In November 1837 (after the death of his first wife) he left and returned to the Auburn Seminary in New York in spring of 1838. In the winter of 1838-1839 he toured the southern United States and gave lectures on Hawaiian history, publishing a 250-page volume of notes. By the fall of 1839 he sailed back to Hawaii, arriving again in the spring of 1840. At the general meeting of missionaries in May 1841 he was assigned to continue refining the book.
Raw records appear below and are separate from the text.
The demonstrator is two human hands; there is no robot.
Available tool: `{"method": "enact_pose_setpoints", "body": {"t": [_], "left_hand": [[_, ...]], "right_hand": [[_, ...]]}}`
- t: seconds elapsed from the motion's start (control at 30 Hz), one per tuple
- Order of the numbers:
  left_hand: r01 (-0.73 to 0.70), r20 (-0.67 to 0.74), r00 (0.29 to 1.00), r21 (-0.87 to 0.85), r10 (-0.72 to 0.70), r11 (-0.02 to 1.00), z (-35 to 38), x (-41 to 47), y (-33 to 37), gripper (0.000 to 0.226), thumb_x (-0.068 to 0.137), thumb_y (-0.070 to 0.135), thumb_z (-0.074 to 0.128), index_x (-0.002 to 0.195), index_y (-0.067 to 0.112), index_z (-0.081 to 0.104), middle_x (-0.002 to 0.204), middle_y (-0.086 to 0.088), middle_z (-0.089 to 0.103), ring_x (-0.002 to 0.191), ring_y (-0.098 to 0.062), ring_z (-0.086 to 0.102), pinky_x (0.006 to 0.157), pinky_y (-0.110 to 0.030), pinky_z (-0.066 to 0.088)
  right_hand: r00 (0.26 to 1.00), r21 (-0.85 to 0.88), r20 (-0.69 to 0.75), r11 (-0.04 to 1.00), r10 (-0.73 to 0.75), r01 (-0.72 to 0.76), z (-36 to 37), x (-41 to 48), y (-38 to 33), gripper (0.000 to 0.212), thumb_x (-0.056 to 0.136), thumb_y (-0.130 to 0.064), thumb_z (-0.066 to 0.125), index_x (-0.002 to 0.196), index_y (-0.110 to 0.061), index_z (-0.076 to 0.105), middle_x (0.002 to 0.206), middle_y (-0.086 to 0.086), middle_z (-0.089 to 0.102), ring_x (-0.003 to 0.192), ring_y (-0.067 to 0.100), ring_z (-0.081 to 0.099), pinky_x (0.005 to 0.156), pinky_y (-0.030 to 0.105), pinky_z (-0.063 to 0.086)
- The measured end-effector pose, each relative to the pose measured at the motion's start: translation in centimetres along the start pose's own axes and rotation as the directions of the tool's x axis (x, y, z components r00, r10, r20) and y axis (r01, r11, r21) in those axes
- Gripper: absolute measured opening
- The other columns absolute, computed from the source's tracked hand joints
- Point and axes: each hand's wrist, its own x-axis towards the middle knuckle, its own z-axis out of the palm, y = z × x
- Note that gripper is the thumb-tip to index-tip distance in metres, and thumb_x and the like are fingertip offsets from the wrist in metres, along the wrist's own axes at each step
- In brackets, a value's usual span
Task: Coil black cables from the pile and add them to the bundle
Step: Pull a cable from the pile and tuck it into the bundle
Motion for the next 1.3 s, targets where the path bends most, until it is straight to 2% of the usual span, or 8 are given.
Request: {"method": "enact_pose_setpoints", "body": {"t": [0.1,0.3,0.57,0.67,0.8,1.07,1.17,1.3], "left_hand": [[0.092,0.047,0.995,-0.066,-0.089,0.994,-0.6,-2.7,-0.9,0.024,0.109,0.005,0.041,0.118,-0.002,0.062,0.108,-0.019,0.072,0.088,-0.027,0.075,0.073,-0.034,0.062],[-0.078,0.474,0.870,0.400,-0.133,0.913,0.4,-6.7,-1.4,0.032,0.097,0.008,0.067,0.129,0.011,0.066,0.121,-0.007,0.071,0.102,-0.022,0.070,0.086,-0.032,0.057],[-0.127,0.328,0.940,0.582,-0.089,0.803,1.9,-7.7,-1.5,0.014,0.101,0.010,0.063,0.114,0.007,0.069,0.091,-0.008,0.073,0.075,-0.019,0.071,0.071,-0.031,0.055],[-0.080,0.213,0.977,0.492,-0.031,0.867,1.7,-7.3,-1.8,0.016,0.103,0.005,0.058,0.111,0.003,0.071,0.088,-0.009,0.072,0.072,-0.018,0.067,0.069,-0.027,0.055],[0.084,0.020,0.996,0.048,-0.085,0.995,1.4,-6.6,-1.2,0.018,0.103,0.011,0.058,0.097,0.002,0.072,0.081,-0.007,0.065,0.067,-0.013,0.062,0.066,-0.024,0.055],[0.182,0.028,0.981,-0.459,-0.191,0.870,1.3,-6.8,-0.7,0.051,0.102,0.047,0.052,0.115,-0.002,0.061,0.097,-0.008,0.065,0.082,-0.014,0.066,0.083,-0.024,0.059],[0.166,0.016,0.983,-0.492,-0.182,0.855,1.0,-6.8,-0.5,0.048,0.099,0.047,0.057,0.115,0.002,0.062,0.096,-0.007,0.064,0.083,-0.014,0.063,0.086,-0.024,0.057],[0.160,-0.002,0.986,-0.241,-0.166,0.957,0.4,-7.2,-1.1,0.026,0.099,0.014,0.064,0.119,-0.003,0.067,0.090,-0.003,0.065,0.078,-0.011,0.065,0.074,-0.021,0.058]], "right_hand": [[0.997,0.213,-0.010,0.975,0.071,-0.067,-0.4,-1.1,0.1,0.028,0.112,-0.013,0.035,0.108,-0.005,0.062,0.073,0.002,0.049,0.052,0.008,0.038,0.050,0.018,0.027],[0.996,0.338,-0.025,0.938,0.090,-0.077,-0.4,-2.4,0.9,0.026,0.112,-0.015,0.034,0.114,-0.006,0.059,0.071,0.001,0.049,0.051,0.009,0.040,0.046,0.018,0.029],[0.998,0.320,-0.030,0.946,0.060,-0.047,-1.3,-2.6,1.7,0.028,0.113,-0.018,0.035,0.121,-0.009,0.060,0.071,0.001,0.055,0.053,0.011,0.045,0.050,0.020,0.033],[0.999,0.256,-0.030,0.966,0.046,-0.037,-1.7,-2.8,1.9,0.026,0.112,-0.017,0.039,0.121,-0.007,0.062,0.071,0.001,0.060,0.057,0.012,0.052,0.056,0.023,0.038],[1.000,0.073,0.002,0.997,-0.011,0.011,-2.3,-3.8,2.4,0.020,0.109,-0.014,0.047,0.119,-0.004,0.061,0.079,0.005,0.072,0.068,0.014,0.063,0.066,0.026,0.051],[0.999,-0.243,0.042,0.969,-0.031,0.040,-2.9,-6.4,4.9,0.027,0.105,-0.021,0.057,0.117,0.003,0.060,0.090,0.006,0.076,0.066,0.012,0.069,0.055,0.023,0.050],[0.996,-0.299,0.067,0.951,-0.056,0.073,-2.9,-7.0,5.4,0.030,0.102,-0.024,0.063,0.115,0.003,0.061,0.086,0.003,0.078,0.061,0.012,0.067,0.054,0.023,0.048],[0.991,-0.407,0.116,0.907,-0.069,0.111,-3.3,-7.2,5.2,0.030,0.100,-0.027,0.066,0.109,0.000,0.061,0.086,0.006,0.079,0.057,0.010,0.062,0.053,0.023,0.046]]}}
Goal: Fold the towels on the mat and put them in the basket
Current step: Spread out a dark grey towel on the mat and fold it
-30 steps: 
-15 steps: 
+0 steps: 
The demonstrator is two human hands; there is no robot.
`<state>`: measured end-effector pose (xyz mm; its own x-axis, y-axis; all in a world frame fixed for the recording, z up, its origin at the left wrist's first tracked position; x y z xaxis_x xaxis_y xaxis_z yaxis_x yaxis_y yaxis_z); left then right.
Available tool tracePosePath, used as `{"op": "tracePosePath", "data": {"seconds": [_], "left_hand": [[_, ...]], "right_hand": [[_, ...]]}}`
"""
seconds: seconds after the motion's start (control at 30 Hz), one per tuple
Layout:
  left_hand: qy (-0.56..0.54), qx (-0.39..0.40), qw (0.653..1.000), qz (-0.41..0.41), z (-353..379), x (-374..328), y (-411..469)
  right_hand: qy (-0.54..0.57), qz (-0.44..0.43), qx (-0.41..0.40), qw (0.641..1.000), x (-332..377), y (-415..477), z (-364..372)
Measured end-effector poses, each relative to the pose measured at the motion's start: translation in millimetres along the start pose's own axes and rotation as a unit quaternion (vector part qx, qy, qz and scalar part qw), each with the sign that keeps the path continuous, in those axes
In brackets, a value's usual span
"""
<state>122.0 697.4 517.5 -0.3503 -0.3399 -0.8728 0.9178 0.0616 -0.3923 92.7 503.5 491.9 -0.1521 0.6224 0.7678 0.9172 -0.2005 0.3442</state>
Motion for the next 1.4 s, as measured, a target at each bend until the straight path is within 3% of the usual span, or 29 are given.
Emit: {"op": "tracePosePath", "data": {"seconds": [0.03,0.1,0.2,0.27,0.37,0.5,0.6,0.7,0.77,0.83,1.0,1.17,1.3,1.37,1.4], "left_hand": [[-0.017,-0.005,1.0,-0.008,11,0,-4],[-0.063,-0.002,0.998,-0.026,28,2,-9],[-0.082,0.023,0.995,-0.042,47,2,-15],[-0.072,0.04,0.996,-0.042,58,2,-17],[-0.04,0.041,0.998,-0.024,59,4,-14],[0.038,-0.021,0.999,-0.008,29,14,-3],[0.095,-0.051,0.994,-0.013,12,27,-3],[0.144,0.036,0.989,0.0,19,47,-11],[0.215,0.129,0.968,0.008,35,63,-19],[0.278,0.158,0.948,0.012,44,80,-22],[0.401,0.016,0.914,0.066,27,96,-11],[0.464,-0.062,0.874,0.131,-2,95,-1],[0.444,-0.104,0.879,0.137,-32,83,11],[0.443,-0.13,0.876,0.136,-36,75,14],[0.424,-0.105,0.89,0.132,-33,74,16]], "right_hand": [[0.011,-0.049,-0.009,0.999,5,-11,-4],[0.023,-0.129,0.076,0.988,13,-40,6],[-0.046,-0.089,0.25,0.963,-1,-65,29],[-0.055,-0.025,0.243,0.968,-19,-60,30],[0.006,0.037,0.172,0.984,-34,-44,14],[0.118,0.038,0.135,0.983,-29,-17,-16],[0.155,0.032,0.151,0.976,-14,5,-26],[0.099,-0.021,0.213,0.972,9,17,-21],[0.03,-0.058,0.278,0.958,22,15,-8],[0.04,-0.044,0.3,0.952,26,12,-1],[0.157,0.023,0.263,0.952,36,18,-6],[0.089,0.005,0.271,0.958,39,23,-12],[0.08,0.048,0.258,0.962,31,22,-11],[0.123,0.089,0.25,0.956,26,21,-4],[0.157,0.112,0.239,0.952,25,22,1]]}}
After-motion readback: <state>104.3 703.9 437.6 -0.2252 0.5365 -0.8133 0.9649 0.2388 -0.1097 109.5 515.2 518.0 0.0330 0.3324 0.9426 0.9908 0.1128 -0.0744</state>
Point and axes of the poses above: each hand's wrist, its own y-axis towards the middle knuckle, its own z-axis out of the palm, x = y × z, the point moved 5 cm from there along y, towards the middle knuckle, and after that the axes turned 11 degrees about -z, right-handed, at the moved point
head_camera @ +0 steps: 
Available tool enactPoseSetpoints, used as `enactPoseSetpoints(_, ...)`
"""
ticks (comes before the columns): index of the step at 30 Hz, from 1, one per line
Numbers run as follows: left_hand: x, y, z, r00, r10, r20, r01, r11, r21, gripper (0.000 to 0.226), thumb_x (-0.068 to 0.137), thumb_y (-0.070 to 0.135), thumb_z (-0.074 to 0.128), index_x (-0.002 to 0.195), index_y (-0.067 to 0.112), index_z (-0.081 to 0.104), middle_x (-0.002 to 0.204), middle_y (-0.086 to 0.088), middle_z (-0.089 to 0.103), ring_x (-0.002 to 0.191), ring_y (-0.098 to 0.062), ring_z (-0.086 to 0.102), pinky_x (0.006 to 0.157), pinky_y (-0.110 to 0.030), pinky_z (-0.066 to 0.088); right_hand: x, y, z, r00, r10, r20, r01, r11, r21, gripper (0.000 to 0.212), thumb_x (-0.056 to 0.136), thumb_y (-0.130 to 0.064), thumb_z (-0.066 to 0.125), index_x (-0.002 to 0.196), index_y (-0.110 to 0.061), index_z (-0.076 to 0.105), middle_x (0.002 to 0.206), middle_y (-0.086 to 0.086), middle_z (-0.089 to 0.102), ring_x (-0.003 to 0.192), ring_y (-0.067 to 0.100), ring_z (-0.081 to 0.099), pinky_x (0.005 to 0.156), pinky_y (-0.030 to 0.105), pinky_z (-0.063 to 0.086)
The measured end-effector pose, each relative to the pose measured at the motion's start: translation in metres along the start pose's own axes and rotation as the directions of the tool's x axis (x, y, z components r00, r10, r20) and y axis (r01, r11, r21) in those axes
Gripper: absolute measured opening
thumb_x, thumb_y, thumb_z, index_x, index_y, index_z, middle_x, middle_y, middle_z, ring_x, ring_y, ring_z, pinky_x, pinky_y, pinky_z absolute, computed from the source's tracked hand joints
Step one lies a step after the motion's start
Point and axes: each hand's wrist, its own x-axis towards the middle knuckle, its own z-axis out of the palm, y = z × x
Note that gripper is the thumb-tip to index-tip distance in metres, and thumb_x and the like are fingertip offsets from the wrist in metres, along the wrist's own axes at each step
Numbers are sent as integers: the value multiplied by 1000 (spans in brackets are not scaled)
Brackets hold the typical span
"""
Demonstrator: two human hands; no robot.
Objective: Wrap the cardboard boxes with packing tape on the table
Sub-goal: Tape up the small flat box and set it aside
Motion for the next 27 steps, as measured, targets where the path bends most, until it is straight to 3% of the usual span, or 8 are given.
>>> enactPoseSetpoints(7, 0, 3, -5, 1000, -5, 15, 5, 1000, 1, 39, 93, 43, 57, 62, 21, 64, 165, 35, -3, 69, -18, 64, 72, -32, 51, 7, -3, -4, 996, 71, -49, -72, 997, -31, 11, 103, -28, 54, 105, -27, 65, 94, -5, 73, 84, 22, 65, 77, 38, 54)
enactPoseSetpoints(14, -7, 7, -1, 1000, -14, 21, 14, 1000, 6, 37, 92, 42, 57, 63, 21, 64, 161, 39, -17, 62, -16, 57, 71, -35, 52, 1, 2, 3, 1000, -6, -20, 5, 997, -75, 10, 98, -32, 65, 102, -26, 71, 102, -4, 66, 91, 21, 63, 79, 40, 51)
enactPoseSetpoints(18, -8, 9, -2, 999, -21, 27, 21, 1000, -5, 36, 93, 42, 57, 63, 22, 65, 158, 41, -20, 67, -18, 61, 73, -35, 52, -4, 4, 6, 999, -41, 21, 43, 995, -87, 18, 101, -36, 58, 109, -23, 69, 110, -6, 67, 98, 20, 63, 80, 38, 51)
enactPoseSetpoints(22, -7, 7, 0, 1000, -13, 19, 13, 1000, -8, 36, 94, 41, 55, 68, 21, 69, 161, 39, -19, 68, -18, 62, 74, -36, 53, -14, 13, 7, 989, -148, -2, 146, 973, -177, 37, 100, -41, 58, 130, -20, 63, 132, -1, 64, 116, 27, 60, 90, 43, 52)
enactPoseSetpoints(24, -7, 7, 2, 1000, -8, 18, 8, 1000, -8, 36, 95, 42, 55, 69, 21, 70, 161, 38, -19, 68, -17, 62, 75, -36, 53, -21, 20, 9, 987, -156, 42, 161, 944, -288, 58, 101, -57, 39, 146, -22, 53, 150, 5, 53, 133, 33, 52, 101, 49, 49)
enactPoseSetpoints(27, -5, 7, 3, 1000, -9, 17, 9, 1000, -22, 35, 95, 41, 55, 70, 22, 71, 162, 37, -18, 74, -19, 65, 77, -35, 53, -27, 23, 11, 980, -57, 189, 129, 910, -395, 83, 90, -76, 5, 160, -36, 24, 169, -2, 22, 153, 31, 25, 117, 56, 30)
Lorrin Andrews had a printing press delivered to the Lahainaluna school in 1833, and a number of students had been using it to print newspapers and short text books. The first edition was published on April 28, 1843. He helped establish a Royal Historical Society with Malo and Samuel Kamakau and others, and acted as the first secretary.

He translated books of the Old Testament of the Bible. He prepared text books on grammar and natural history in the Hawaiian language. He died on January 22, 1845, just before his 36th birthday. A second edition of his history was published in 1909 after the circulation of a letter from Dibble containing some corrections.
Although his life was cut short, his students, especially Malo and Kamakau went on to be invaluable at preserving Hawaiian history.